[Record excerpts — start]

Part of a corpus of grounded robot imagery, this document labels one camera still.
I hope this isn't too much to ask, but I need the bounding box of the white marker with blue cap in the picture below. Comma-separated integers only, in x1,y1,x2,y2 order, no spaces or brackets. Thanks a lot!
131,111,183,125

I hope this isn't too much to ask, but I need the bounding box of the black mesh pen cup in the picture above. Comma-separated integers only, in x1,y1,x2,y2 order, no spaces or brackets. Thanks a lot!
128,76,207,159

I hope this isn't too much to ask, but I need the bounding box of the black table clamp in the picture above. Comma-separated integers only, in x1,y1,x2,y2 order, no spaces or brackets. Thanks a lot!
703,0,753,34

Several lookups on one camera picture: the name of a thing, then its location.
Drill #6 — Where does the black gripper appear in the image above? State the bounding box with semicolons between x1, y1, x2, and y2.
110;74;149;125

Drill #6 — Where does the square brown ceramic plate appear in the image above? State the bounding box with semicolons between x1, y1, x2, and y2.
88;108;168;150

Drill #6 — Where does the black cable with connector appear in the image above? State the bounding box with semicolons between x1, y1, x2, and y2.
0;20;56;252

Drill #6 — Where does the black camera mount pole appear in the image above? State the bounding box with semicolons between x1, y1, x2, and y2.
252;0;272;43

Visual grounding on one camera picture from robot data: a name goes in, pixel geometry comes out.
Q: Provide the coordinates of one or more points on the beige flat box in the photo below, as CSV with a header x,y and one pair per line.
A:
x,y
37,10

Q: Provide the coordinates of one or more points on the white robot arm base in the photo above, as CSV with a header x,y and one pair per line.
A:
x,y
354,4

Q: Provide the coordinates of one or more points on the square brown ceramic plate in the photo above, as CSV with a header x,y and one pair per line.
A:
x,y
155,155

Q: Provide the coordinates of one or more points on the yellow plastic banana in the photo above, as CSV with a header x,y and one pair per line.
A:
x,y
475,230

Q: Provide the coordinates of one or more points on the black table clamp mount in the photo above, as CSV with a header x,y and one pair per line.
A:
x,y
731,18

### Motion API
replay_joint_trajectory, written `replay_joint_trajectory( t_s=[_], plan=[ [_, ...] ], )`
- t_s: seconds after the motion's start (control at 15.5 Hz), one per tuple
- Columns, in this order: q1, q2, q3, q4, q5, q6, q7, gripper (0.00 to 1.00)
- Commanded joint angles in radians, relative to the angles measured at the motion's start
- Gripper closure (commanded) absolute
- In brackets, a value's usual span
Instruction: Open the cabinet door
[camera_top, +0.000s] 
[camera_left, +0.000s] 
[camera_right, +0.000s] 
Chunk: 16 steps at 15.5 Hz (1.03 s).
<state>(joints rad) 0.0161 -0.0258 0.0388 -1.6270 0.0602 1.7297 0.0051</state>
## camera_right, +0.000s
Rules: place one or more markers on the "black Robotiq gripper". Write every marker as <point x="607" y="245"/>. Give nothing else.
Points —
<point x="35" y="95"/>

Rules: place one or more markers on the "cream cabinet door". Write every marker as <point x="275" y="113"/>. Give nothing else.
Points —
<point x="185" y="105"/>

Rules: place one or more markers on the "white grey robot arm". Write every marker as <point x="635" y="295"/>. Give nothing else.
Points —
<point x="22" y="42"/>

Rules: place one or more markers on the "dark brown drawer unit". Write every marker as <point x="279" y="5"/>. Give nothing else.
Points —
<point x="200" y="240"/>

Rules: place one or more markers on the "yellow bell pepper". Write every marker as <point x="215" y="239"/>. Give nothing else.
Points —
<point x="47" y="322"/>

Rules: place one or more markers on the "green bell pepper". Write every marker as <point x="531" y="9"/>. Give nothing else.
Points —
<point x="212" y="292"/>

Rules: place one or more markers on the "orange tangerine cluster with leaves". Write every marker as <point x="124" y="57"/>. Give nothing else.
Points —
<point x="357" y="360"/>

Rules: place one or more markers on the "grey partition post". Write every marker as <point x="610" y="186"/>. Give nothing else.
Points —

[Record excerpts — finish]

> _Work to complete_
Give back all of the records exactly as they were provided above.

> _Answer to this exercise_
Part of a corpus of grounded robot imagery, this document labels one camera still.
I hope this isn't too much to ask, but I need the bounding box of the white marker with blue cap in the picture below. Comma-separated integers only, in x1,y1,x2,y2 order, no spaces or brackets. Thanks a lot!
131,111,183,125

I hope this isn't too much to ask, but I need the bounding box of the black mesh pen cup in the picture above. Comma-separated integers only, in x1,y1,x2,y2 order, no spaces or brackets. Thanks a lot!
128,76,207,159

I hope this isn't too much to ask, but I need the bounding box of the black table clamp in the picture above. Comma-separated integers only, in x1,y1,x2,y2 order, no spaces or brackets. Thanks a lot!
703,0,753,34

Several lookups on one camera picture: the name of a thing, then its location.
Drill #6 — Where does the black gripper appear in the image above? State the bounding box with semicolons between x1, y1, x2, and y2.
110;74;149;125

Drill #6 — Where does the square brown ceramic plate appear in the image above? State the bounding box with semicolons between x1, y1, x2, and y2.
88;108;168;150

Drill #6 — Where does the black cable with connector appear in the image above? State the bounding box with semicolons between x1, y1, x2, and y2.
0;20;56;252

Drill #6 — Where does the black camera mount pole appear in the image above? State the bounding box with semicolons between x1, y1, x2, and y2.
252;0;272;43

Visual grounding on one camera picture from robot data: a name goes in, pixel geometry comes out.
Q: Provide the coordinates of one or more points on the beige flat box in the photo below, as CSV with a header x,y and one pair per line.
A:
x,y
37,10

Q: Provide the coordinates of one or more points on the white robot arm base in the photo above, as CSV with a header x,y and one pair per line.
A:
x,y
354,4

Q: Provide the coordinates of one or more points on the square brown ceramic plate in the photo above, as CSV with a header x,y and one pair per line.
A:
x,y
155,155

Q: Provide the coordinates of one or more points on the yellow plastic banana in the photo above, as CSV with a header x,y and one pair per line.
A:
x,y
475,230

Q: Provide the coordinates of one or more points on the black table clamp mount in the photo above, as CSV with a header x,y and one pair per line.
A:
x,y
731,18

### Motion API
replay_joint_trajectory, written `replay_joint_trajectory( t_s=[_], plan=[ [_, ...] ], )`
- t_s: seconds after the motion's start (control at 15.5 Hz), one per tuple
- Columns, in this order: q1, q2, q3, q4, q5, q6, q7, gripper (0.00 to 1.00)
- Commanded joint angles in radians, relative to the angles measured at the motion's start
- Gripper closure (commanded) absolute
- In brackets, a value's usual span
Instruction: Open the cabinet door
[camera_top, +0.000s] 
[camera_left, +0.000s] 
[camera_right, +0.000s] 
Chunk: 16 steps at 15.5 Hz (1.03 s).
<state>(joints rad) 0.0161 -0.0258 0.0388 -1.6270 0.0602 1.7297 0.0051</state>
## camera_right, +0.000s
Rules: place one or more markers on the "black Robotiq gripper". Write every marker as <point x="607" y="245"/>. Give nothing else.
Points —
<point x="35" y="95"/>

Rules: place one or more markers on the "cream cabinet door". Write every marker as <point x="275" y="113"/>. Give nothing else.
Points —
<point x="185" y="105"/>

Rules: place one or more markers on the "white grey robot arm". Write every marker as <point x="635" y="295"/>. Give nothing else.
Points —
<point x="22" y="42"/>

Rules: place one or more markers on the "dark brown drawer unit". Write every marker as <point x="279" y="5"/>. Give nothing else.
Points —
<point x="200" y="240"/>

Rules: place one or more markers on the "yellow bell pepper". Write every marker as <point x="215" y="239"/>. Give nothing else.
Points —
<point x="47" y="322"/>

Rules: place one or more markers on the "green bell pepper". Write every marker as <point x="531" y="9"/>. Give nothing else.
Points —
<point x="212" y="292"/>

Rules: place one or more markers on the "orange tangerine cluster with leaves". Write every marker as <point x="124" y="57"/>. Give nothing else.
Points —
<point x="357" y="360"/>

Rules: place one or more markers on the "grey partition post". Write every marker as <point x="610" y="186"/>. Give nothing else.
Points —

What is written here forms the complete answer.